Sepuluh tahun kemudian, giliran hutan bakau Kapuk yang direklamasi untuk kawasan permukiman mewah yang sekarang dikenal dengan sebutan Pantai Indah Kapuk. Tahun 1995, menyusul reklamasi yang digunakan untuk industri, yakni Kawasan Berikat Marunda.
Saat itu, kegiatan reklamasi di empat lokasi tersebut sudah menimbulkan perdebatan. Sejumlah pihak menuduh reklamasi Pantai Pluit mengganggu sistem PLTU Muara Karang. Diduga, ini terjadi akibat adanya perubahan pola arus laut di areal reklamasi Pantai Mutiara yang berdampak terhadap mekanisme arus pendinginan PLTU.
Tak hanya itu, tenggelamnya sejumlah pulau di perairan Kepulauan Seribu diduga akibat dari pengambilan pasir laut untuk menimbun areal reklamasi Ancol. Namun, dampak negatif tersebut tidak diindahkan. Upaya reklamasi dipilih untuk menambah luas daratan ibu kota negara.
Wiyogo Atmodarminto, Gubernur DKI Jakarta waktu itu, menyatakan reklamasi ke utara Jakarta dipilih karena perluasan ke arah selatan sudah tidak memungkinkan lagi.

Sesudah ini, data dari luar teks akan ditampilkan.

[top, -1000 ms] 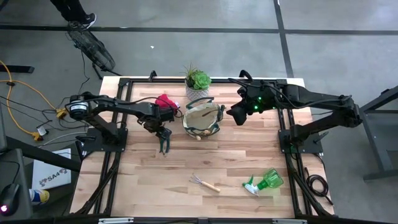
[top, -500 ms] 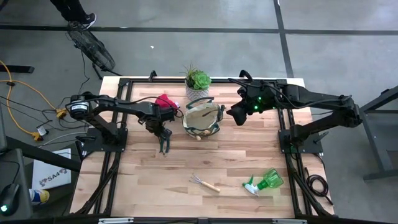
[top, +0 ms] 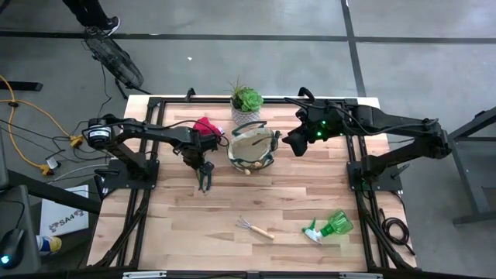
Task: Pick & Place Garden tools in Gardening bag
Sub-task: Put the green shear scissor into the gardening bag
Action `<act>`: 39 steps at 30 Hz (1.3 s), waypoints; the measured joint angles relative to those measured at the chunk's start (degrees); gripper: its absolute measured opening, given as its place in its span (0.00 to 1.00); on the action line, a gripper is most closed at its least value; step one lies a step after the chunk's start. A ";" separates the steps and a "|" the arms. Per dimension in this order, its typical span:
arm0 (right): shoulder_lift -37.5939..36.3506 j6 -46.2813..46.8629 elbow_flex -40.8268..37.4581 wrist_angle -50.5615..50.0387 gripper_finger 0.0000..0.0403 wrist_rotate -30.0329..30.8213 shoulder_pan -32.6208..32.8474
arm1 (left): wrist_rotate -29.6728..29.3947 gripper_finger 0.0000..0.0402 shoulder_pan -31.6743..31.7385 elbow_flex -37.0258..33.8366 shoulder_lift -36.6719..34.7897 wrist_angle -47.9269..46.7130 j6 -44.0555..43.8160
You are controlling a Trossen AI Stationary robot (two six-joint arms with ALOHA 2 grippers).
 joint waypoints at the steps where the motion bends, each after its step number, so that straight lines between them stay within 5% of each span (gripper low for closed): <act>1: 0.00 0.00 0.00 0.00 0.47 0.00 0.00 | 0.20 0.00 0.00 -0.04 0.00 0.00 0.40; 39: 0.02 -1.09 0.00 0.55 0.47 1.70 0.00 | 2.27 0.00 -0.04 2.64 -39.50 -4.25 -3.02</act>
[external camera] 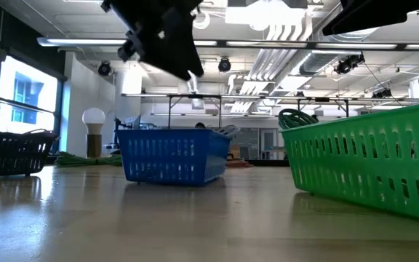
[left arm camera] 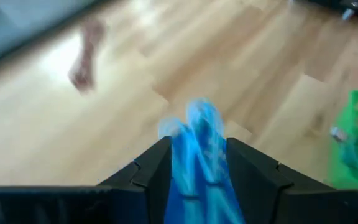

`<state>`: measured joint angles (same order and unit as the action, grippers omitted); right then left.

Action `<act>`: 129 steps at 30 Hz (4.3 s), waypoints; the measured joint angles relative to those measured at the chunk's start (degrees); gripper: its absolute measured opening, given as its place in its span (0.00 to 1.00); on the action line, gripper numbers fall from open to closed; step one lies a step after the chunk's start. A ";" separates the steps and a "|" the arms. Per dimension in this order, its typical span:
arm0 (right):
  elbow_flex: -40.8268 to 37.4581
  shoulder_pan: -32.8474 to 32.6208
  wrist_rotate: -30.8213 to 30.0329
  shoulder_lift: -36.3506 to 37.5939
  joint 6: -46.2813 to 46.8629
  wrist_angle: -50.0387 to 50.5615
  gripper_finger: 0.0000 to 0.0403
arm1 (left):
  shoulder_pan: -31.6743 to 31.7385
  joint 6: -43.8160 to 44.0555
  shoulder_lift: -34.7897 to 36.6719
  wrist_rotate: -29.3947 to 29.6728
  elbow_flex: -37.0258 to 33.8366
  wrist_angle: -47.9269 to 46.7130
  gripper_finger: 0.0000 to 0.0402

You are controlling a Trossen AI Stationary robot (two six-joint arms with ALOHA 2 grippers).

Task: Pick & Place USB Port
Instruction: Put the green USB cable into the green bin

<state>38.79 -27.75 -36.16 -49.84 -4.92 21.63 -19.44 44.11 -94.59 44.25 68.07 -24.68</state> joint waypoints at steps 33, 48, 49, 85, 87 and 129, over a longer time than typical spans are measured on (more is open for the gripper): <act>0.00 0.00 -1.19 0.00 0.01 -0.02 0.35 | 26.91 9.53 4.55 -14.75 5.27 -56.04 0.35; 0.00 0.00 -0.79 0.00 1.08 -0.02 0.35 | 41.89 -9.96 4.55 -23.10 5.27 -50.05 0.35; 0.00 0.00 -0.79 0.00 1.09 -0.01 0.35 | 42.51 -10.89 4.55 -23.10 5.27 -49.52 0.35; 0.00 0.00 -0.83 -0.02 2.39 0.39 0.35 | 53.68 -21.62 4.44 -30.84 -18.17 -19.64 0.35; 0.00 0.00 -0.77 -0.02 2.39 0.39 0.35 | 53.68 -21.63 4.44 -29.18 -18.73 -18.80 0.35; -0.01 0.00 1.88 -0.02 3.70 0.33 0.34 | 54.14 -21.79 2.41 -18.42 -20.96 -15.37 0.35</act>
<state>38.78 -27.75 -34.28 -49.87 -1.22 21.96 34.70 22.33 -92.18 25.82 47.11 -40.05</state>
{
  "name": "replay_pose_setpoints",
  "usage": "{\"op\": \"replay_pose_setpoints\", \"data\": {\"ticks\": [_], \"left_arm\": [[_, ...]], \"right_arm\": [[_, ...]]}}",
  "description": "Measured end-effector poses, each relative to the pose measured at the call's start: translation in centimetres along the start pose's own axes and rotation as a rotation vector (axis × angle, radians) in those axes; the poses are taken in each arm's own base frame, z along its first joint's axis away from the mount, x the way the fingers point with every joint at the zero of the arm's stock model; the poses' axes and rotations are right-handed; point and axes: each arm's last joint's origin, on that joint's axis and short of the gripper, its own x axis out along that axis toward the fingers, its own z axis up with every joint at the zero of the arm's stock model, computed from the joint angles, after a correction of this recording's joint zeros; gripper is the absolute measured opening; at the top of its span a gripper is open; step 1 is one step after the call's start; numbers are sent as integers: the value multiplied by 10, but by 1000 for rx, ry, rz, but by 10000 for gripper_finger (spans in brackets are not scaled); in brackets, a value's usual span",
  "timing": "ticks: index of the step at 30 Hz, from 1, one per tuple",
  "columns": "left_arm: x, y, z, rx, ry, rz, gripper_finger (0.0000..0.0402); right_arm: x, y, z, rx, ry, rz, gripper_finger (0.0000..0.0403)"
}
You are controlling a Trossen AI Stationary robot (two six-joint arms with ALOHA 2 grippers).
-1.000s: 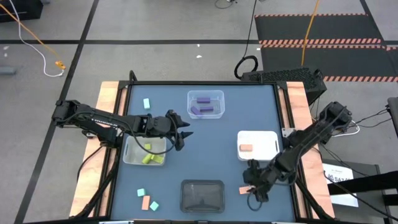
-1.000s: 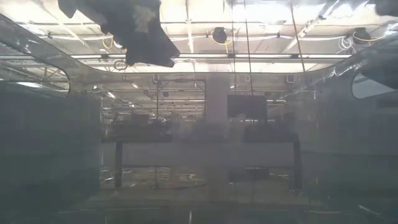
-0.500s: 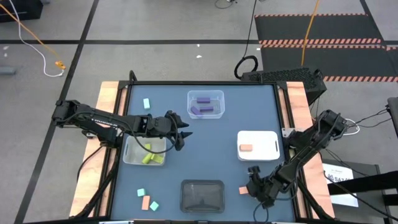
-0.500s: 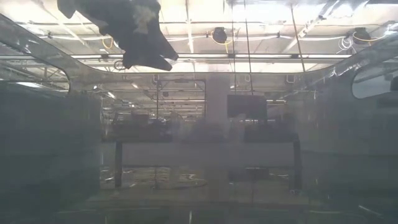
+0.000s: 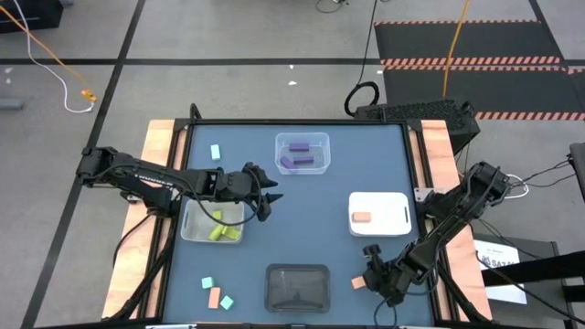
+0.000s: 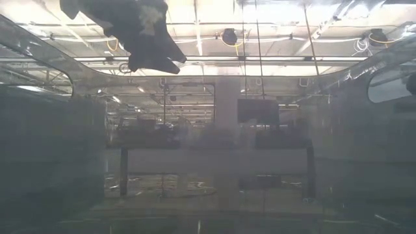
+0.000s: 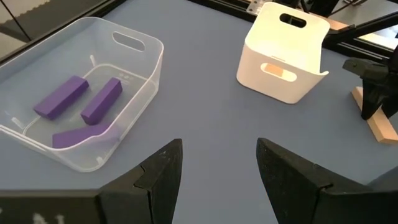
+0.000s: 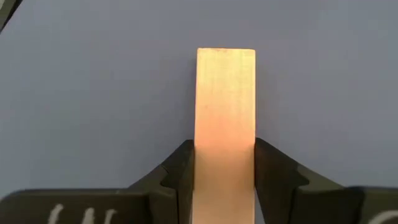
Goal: Sort & place blocks by color
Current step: Put the right brown block into the white bin
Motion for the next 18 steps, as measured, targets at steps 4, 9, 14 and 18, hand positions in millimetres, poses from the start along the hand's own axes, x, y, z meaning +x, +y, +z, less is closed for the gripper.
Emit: {"op": "replay_pose_setpoints", "data": {"ticks": [4, 9, 14, 18], "left_arm": [[0, 0, 0, 1, 5, 2, 207], [0, 0, 0, -1, 3, 1, 207], [0, 0, 1, -11, -9, -4, 207], [0, -1, 4, -14, -36, -14, 207]], "right_arm": [[-23, 2, 15, -36, -172, 73, 112], [-57, -2, 39, -86, -492, -13, 112], [-86, -17, 56, -139, -716, -248, 113], [-98, -38, 66, -127, -779, -477, 120]]}}
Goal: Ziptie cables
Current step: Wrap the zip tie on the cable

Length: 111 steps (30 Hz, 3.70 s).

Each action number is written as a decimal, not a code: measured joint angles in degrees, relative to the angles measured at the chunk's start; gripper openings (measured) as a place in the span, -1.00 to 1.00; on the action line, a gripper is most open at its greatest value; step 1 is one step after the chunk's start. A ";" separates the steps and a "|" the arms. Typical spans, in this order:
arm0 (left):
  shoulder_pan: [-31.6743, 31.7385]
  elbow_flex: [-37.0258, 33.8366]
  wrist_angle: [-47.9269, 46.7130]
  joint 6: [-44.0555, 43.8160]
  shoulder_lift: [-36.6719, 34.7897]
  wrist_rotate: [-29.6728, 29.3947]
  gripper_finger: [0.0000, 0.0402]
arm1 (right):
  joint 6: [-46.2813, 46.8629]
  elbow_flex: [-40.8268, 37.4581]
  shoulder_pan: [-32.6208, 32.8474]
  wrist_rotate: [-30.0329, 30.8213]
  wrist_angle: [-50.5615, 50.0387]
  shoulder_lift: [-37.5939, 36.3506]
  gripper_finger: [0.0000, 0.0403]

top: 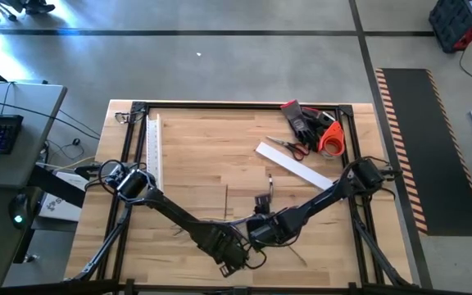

Rencana reklamasi seluas 2.700 hektar tersebut pertama kali dipaparkan di hadapan Presiden Soeharto, Maret 1995. Selain untuk mengatasi kelangkaan lahan di Jakarta, proyek reklamasi juga untuk mengembangkan wilayah Jakarta Utara yang tertinggal dibandingkan empat wilayah lain.
Untuk memuluskan rencana tersebut, disahkan Keputusan Presiden Nomor 52 Tahun 1995 tentang Reklamasi Pantai Utara Jakarta dan Perda Nomor 8 Tahun 1995.
Namun, munculnya dua kebijakan ini "menabrak" Rencana Umum Tata Ruang (RUTR) Jakarta 1985-2005. Di dalam dokumen RUTR tersebut tidak disebutkan mengenai rencana reklamasi.
Litbang Kompas-
Litbang Kompas-
Tarik ulur kebijakan
Sejak 1995 tersebut terjadi "perang" aturan antara Pemprov DKI Jakarta dan Kementerian Lingkungan Hidup. Kementerian Lingkungan Hidup dalam berbagai kebijakannya menyebutkan bahwa reklamasi tidak layak dilakukan karena akan merusak lingkungan. Sementara Pemprov DKI Jakarta bersikeras agar reklamasi tetap dilakukan.
Tahun 2003, Kementerian Lingkungan Hidup menyatakan, proyek reklamasi tidak bisa dilakukan karena Pemprov DKI tidak mampu memenuhi kaidah penataan ruang dan ketersediaan teknologi pengendali dampak lingkungan.
Ketidaklayakan tersebut disampaikan dengan SK Menteri Lingkungan Hidup Nomor 14 Tahun 2003 tentang Ketidaklayakan Rencana Kegiatan Reklamasi dan Revitalisasi Pantai Utara.
Surat keputusan tersebut tidak menghentikan langkah Pemprov DKI. Tahun 2007, enam pengembang yang mendapat hak reklamasi menggugat Menteri Lingkungan Hidup ke pengadilan tata usaha negara (PTUN).
Mereka beralasan sudah melengkapi semua persyaratan untuk reklamasi, termasuk izin amdal regional dan berbagai izin lain. PTUN memenangkan gugatan keenam perusahaan tersebut.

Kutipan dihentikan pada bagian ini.